Since the last Haskell cicada: Electromagnet Pulse was so much fun, let’s do another one from the same chapter from “Algorithm Design” by Jon Kleinberg and Éva Tardos.

Algorithm Design by Jon Kleinberg, Éva Tardos
"Algorithm Design takes a fresh approach to the algorithms course, introducing algorithmic ideas through the real-world problems that motivate them. In a clear, direct style, Jon Kleinberg and Eva Tardos teach students to analyze and define problems for themselves, and from this to recognize which ...

The exercise is Exercise 12 on page 323:

Suppose we want to replicate a file over a collection of $n$ servers, labeled $S_1, S_2, \ldots, S_n$. To place a copy of the file at server $S_i$ results in a placement cost of $c_i$, for an integer $c_i > 0$. Now, if a user requests the file from server $S_i$, and no copy of the file is present at $S_i$, then the servers $S_{i+1}, S_{i+2}, S_{i+3} \ldots$ are searched in order until a copy of the file is finally found, say at server $S_j$, where $j > i$. This results in an access cost of $j − i$. (Note that the lower-indexed servers $S_{i−1}, S_{i−2}, \ldots$ are not consulted in this search.) The access cost is $0$ if $S_i$ holds a copy of the file. We will require that a copy of the file be placed at server $S_n$, so that all such searches will terminate, at the latest, at $S_n$. We’d like to place copies of the files at the servers so as to minimize the sum of placement and access costs. Formally, we say that a configuration is a choice, for each server $S_i$ with $i = 1, 2, \ldots, n − 1$, of whether to place a copy of the file at $S_i$ or not. (Recall that a copy is always placed at $S_n$.) The total cost of a configuration is the sum of all placement costs for servers with a copy of the file, plus the sum of all access costs associated with all $n$ servers. Give a polynomial-time algorithm to find a configuration of minimum total cost.
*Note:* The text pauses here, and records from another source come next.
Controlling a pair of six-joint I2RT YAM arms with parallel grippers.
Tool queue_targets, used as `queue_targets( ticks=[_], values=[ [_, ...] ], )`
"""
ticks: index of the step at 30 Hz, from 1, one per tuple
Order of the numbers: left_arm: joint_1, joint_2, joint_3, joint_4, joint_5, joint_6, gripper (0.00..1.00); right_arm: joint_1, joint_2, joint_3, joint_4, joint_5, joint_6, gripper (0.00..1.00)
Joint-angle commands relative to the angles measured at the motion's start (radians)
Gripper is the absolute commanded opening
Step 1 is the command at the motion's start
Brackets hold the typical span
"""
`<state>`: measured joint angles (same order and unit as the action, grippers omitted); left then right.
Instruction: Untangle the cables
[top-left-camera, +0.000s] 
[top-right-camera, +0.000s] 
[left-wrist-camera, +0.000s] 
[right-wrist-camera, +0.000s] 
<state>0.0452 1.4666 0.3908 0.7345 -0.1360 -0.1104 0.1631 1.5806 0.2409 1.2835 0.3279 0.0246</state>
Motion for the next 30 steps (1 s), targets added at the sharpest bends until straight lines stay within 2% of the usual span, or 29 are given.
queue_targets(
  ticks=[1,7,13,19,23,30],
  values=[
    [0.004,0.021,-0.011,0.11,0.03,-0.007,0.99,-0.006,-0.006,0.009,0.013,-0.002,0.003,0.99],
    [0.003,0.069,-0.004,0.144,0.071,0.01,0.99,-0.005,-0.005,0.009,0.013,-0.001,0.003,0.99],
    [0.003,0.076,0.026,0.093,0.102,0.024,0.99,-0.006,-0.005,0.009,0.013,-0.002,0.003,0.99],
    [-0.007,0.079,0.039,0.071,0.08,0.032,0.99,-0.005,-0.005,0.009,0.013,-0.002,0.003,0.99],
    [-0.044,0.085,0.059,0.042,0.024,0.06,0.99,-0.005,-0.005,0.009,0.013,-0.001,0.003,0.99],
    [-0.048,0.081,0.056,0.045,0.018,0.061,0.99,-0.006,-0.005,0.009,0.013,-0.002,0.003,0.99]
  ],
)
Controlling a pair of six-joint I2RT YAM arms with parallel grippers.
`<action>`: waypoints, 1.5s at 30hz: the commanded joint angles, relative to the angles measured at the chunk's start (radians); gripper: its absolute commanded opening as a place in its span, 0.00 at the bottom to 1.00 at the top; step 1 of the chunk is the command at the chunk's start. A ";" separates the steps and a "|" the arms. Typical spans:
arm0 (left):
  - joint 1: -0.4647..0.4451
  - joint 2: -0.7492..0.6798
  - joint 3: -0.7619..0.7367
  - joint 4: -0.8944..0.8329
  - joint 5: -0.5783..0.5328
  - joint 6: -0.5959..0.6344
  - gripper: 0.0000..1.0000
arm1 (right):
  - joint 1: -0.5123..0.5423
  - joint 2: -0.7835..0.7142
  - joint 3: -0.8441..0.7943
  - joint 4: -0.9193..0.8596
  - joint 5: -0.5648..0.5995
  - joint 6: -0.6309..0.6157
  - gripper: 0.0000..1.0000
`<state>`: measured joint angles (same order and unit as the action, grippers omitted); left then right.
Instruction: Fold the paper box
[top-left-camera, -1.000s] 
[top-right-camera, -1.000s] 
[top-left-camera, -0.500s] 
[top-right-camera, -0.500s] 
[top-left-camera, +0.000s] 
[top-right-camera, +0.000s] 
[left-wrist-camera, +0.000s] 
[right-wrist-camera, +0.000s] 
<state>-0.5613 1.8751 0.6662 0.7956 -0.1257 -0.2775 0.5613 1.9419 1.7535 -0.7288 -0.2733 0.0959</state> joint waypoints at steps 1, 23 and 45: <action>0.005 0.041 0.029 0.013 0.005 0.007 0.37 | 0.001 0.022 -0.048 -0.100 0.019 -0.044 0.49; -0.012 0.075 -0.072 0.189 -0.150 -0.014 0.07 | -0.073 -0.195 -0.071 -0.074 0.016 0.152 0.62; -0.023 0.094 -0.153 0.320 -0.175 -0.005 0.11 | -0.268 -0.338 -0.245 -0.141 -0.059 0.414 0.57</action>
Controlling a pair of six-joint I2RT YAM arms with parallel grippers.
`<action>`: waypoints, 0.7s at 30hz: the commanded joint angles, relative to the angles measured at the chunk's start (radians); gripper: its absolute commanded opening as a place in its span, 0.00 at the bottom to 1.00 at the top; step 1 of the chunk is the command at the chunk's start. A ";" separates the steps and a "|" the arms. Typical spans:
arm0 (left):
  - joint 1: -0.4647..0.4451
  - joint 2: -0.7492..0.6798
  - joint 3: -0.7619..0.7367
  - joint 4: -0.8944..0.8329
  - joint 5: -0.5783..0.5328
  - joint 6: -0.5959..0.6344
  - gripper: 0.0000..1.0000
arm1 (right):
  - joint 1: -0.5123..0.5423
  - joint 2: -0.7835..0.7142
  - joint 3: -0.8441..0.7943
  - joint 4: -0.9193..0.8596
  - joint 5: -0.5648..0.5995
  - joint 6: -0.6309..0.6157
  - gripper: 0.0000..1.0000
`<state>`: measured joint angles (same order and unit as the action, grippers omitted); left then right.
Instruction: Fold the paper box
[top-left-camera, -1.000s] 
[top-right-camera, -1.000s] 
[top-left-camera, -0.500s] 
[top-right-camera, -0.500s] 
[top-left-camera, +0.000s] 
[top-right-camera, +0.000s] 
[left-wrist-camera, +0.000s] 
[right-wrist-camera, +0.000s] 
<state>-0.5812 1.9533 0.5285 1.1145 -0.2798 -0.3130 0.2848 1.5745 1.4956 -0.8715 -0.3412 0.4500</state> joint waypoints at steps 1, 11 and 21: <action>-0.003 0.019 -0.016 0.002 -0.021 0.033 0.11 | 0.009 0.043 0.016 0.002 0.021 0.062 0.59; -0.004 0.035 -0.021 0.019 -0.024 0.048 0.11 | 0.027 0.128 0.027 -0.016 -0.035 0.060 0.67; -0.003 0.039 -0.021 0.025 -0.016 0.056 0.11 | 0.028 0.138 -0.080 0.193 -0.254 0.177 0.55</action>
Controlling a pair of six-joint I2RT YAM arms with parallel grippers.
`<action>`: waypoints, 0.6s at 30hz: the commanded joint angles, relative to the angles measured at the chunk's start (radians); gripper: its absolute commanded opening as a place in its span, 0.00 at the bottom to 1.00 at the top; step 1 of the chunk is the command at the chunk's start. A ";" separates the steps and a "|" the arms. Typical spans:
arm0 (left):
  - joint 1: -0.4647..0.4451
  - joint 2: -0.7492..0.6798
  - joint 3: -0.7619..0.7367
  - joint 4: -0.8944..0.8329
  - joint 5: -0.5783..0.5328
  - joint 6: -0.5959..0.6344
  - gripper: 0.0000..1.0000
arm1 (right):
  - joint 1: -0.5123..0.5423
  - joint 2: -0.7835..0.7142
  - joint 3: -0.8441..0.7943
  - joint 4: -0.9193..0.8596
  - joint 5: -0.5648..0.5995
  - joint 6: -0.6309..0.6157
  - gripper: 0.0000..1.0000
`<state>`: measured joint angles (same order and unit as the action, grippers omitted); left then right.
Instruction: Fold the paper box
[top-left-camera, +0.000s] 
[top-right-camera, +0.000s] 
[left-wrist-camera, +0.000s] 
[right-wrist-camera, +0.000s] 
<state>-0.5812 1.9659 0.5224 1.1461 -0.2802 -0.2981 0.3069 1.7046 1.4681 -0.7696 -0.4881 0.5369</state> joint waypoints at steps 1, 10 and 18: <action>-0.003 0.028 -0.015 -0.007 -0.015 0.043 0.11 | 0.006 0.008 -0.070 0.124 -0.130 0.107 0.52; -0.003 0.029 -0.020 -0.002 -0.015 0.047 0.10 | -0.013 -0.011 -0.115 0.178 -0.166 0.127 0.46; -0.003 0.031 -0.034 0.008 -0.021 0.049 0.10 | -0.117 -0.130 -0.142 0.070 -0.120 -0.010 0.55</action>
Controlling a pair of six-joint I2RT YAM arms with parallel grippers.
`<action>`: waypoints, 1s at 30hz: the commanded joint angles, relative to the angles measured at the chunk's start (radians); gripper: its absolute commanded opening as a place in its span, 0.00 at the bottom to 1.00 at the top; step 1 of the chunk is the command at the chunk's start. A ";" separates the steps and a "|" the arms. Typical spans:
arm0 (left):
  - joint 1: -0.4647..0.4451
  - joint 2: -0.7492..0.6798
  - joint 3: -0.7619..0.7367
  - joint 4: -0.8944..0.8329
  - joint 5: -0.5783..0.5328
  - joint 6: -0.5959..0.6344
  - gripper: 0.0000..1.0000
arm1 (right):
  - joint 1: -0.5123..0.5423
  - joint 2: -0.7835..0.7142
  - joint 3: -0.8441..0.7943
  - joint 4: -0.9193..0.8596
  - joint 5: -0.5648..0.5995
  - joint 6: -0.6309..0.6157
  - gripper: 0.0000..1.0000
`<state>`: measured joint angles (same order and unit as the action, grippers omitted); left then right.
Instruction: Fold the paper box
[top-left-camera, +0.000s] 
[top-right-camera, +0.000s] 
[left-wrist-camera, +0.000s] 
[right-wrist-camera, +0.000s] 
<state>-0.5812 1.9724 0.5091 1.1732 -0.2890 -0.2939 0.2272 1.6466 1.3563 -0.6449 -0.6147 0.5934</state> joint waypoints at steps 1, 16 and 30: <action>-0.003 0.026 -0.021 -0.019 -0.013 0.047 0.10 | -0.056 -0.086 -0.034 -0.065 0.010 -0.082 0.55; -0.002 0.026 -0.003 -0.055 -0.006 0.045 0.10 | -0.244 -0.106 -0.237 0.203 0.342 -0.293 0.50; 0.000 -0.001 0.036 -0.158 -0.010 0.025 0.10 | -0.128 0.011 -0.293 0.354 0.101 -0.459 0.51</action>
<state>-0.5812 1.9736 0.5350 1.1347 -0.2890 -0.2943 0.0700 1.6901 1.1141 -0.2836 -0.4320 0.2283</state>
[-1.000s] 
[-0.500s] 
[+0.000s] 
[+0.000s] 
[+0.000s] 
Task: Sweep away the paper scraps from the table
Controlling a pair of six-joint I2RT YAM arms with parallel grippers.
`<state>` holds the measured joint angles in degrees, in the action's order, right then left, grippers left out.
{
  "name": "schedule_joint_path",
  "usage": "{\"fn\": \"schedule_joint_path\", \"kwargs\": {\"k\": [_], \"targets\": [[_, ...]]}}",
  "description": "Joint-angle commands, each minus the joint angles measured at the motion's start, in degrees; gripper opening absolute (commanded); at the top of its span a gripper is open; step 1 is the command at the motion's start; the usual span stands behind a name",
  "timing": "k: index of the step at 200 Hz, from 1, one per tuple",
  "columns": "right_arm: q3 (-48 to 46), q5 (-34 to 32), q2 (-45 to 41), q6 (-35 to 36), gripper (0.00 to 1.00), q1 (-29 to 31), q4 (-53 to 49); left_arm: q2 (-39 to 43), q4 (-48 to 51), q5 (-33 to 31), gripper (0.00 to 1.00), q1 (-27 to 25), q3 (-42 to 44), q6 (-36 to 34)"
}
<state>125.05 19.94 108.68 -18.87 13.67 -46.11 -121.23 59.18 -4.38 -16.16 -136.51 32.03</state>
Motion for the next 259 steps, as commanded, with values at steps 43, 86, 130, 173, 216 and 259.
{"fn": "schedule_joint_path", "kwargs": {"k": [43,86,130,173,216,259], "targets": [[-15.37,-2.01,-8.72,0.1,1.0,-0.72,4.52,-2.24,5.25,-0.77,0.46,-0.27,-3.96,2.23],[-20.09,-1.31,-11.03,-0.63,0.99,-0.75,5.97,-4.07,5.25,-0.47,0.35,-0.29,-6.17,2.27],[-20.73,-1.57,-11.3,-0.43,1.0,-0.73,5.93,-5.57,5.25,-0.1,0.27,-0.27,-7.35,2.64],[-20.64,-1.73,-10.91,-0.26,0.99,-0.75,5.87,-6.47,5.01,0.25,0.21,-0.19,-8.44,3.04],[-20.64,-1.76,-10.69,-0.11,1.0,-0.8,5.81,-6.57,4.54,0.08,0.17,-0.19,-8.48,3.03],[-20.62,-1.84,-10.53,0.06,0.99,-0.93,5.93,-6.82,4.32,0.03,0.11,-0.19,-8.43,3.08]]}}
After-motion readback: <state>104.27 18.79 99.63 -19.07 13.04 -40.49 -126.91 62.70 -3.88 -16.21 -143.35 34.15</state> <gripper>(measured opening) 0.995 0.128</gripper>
The key observation is that lower-indexed servers are not consulted when server $S_i$ is being asked for the file and the file is not there. That gives us a certain independence and direction, namely to the right and it lets us decompose the problem into independent subproblems that are optimal (because if not, they can be replaced with optimal ones without perturbing what happens further right in a configuration).

Let $R_n$ be the cost of the optimal configuration which has the file placed on server $S_n$. Then we have $n$ choices where we place the file left to the server $S_n$ with no other placement between them: we can place it at $S_{n - k}$ for $k = 1, \ldots, n$ (with the convention that $k = n$ and $S_0$ means that there is no placement other than at $S_n$).

Let $C(n,k)$ be the cost when the next placement left of server $S_n$ is server $S_{n-k}$. Then

$$ C(n, k) = c_n + R_{n-k} + \sum_{i = n - k + 1}^{n - 1} (n - i) $$

The sum simplifies with a change in variable

$$ \sum_{i = n - k + 1}^{n - 1} (n - i) = \sum_{j = 1}^{k - 1} (n - (n - k + j)) = \sum_{j = 1}^{k - 1} (k - j) $$

and then one more time

$$ \sum_{j = 1}^{k - 1} (k - j) = \sum_{l = 1}^{k - 1} l = \frac{k (k - 1)}{2} $$

so

$$ C(n, k) = c_n + R_{n-k} + \frac{k (k - 1)}{2} $$

Then

$$ R_n = min_{k = 1}^n \{C(n, k)\} = min_{k = 1}^n \{c_n + R_{n-k} + \frac{k (k - 1)}{2}\} $$

which comes to

$$ R_n = c_n + min_{k = 1}^n \{R_{n-k} + \frac{k (k - 1)}{2}\} $$

We set $R_0 = 0$ and then we have a recursion fit for dynamic programming. We leave the Haskell implementation as an exercise to the reader.